2014年4月1日火曜日

高尾具成氏のアフリカ・ルポ

先日の京大での公開講座でお話を聞かせていただいた高尾具成氏の特派員ルポ「サンダルで歩いたアフリカ大陸」(岩波書店/13年6月25日発行)を取り寄せた。講座でも特別価格で販売していたのだけれど、私が行った時には、すでに品切れになっていたのだ。アフリカと東北に優しい眼差しを向ける高尾氏のルポ。…是非読みたいと思ったのだ。

予想通り、凄いルポである。タイトルにある”サンダルで歩いた”というのは、これ以上の形容はないという感じだ。現地の様々なアフリカの人々と同じ目線で書かれていることが、たった30ページほど読んだだけでわかる。

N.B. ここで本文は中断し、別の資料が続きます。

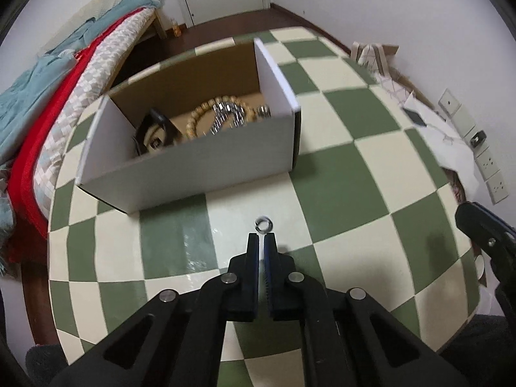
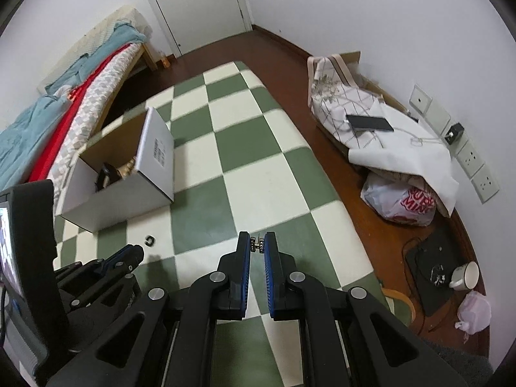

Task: Organize jewelry
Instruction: 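Grasp the small black ring with the left tool while the right tool holds the charm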

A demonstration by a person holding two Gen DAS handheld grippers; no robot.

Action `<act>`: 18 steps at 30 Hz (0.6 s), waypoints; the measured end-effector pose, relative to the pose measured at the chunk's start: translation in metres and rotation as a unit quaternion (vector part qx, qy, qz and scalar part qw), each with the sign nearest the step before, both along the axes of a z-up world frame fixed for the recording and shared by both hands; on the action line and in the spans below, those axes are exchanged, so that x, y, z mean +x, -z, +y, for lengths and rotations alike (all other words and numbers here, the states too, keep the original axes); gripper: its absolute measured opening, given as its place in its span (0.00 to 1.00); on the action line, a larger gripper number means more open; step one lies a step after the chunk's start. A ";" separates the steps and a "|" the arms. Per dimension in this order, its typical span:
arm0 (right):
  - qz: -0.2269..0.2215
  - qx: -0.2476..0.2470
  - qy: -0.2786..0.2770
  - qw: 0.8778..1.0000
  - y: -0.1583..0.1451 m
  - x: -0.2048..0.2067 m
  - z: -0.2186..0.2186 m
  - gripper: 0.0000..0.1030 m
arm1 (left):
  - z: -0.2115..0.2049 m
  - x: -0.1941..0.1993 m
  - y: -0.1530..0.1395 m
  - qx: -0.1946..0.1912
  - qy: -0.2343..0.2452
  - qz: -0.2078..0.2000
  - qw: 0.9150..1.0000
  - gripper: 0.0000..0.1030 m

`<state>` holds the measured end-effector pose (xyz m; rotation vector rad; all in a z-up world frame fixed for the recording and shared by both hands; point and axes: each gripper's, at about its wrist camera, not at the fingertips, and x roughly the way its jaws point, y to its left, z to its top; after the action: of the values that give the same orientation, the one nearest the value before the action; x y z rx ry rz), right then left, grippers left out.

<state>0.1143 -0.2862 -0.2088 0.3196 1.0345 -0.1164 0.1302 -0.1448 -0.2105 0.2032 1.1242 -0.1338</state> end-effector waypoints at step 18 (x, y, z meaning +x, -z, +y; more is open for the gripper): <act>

まず、序章で打ちのめされるような文章に出合った。

「私の生きてきた時代は、南アフリカで言えば、反アパルトヘイト闘争のまっただ中にあり、また民主化後のプロセスの最中であった。そして多くのアフリカの国々が独立した時代であり、その後の政治混乱や紛争という激動の過程にあった。紛れもなく同時代を歩んできたはずだったのに、結果的には遠ざけてしまっていた。「遠い」というアフリカを「遠く」してきたのは、私の無関心さであり、想像力が欠如していたからに他ならなかった。それは私に限ったことではないだろう。…(中略)…2001年9月の米同時多発テロ事件に対しては、多くの人が思いを及ぼすことができるが、その3年前の1998年8月、ケニアの首都ナイロビとタンザニアの主要都市ダルエスサラーム米大使館で、ほぼ同時期に発生したテロ事件まで想起する人は稀だろう。これらの事件は、歴史の流れの中で関連性をもって進行していた。だが、アフリカの事件まであわせて考えようとした人は多数派とはなりえなかった。いずれの事件も被害者や犠牲者遺族らは、今も補償のほとんどない中で、揺れる思いを抱えながら日々を送っていた。だから、同時代を生きてきた者として、過去への無関心への自省や自戒を込めて、反芻すべきとの思いがあった。等身大のアフリカの人々を見つめ、対話を重ねながら、歴史や過去を歩みなおす作業は、現在を捉える上でも、不可欠のように感じていた。」

…そうなのだ。その通りだと私も思う。高尾氏が特派員としてアフリカにあったのは、2008年から2012年。私が最初にケニアに足跡を残したのは、2003年。それまでの私も、全くアフリカに「遠い」存在だった。無関心。想像力の欠如。まさに高尾氏の指摘する通りである。ナイロビとダルスの米大使館テロ事件については、たまたまその直後に、アメリカ・サウスダコタ州の航空博物館で、星条旗が半旗となっており、戦略空軍基地ツアーが中止になっていた故に知ったくらいだ。(10年12月2日付ブログ参照)ナイロビのJICA事務所は爆破された米大使館のそばにあり、当時まだまだテロへの警戒が解けていなかった。後に、9.11との関わりが指摘されて、意外な感じがした。まさに私のことを指摘されているようで、ドキッとしたのだ。

まだ30ページほどなのに、朱線を引いた箇所が何十箇所とある。このルポについても、少しずつエントリーしていこうと思う。